Disclaimer: The article considers the events from Season 1 of Euphoria TV Series (2019)

Trigger warning: mention of substance use, mental health disorders


I first watched the TV series ‘Euphoria’ when it was initially released in 2019. I was immediately overwhelmed and a little repulsed. At the time, I did not know much about substance use, the stigma that people with substance use struggle with, the many debates, and the latest research. I did not know about the personal history of the show’s creator, Sam Levinson, who had also once struggled with substance use disorder. I was lacking context, like many of us usually do. I now realise that what I had experienced was discomfort. The show was never meant to be comforting. It was supposed to be stirring. And so, it was. I am glad that these words I type here are for a blog because I wish to reiterate here- all these opinions about the show and the themes it deals with are personal and therefore, are subject to improvement with more information and perspectives from people who have more knowledge through research or lived experiences.

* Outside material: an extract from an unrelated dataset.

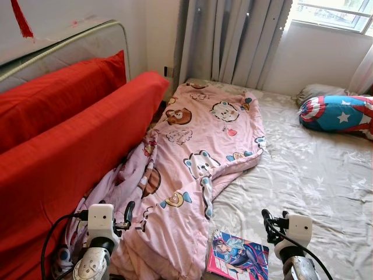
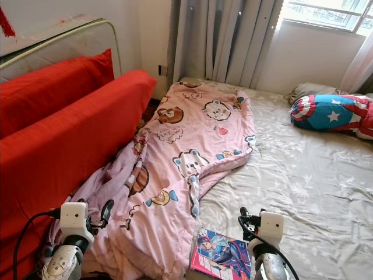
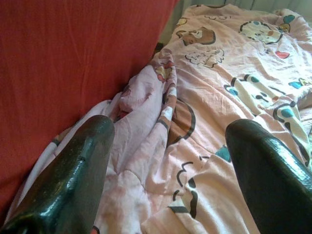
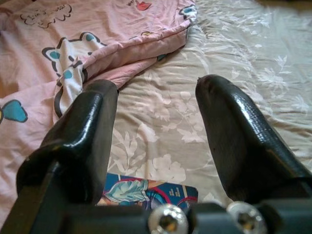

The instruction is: Clean up the room

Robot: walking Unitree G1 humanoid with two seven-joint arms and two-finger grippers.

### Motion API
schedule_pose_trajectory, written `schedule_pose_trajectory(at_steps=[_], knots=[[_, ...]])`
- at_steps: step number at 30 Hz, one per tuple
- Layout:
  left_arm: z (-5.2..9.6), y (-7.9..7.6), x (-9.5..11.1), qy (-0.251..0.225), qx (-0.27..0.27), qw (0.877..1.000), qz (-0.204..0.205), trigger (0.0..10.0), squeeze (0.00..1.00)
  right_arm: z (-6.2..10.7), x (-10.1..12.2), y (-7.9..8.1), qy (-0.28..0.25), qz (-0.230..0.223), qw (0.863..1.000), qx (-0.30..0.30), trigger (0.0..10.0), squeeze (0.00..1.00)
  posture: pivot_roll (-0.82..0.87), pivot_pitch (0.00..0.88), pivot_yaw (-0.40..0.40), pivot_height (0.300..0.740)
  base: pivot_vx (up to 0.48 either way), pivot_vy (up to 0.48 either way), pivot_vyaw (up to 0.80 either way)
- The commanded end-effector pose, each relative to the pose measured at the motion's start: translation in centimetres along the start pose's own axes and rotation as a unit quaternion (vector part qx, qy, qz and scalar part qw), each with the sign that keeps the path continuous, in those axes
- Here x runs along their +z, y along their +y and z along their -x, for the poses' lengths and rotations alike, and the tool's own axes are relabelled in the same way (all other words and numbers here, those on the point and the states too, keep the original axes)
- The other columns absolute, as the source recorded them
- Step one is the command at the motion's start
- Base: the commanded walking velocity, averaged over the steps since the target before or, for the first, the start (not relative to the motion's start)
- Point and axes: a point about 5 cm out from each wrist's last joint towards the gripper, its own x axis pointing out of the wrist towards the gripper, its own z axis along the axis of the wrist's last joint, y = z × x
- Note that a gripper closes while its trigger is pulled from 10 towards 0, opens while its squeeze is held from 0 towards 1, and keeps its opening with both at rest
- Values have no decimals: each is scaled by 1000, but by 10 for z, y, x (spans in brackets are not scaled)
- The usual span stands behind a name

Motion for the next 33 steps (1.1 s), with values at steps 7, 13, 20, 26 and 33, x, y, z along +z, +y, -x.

Euphoria (2019-) is a US TV series unfolding the events in the life of high school students dealing with issues such as substance use, domestic violence, sexual assault and violence, discrimination, mental health struggles, body shaming, teenage pregnancy, peer pressure among others. We are acquainted with the personal histories of students across the span of the eight episodes in the first season through the main character of the show, Rue Bennett. Rue is a 17-year-old high schooler who struggles with addiction, i.e. substance use disorder, in its most extreme form. While watching Rue’s careless and aggressive demeanour towards her mother and sister, it is easy to blame her for ruining their lives as well. It may make one wonder, “Why can’t she just stop taking drugs for her family?”. Rue may then be just a selfish teenager who is incapable of getting a hold of her life.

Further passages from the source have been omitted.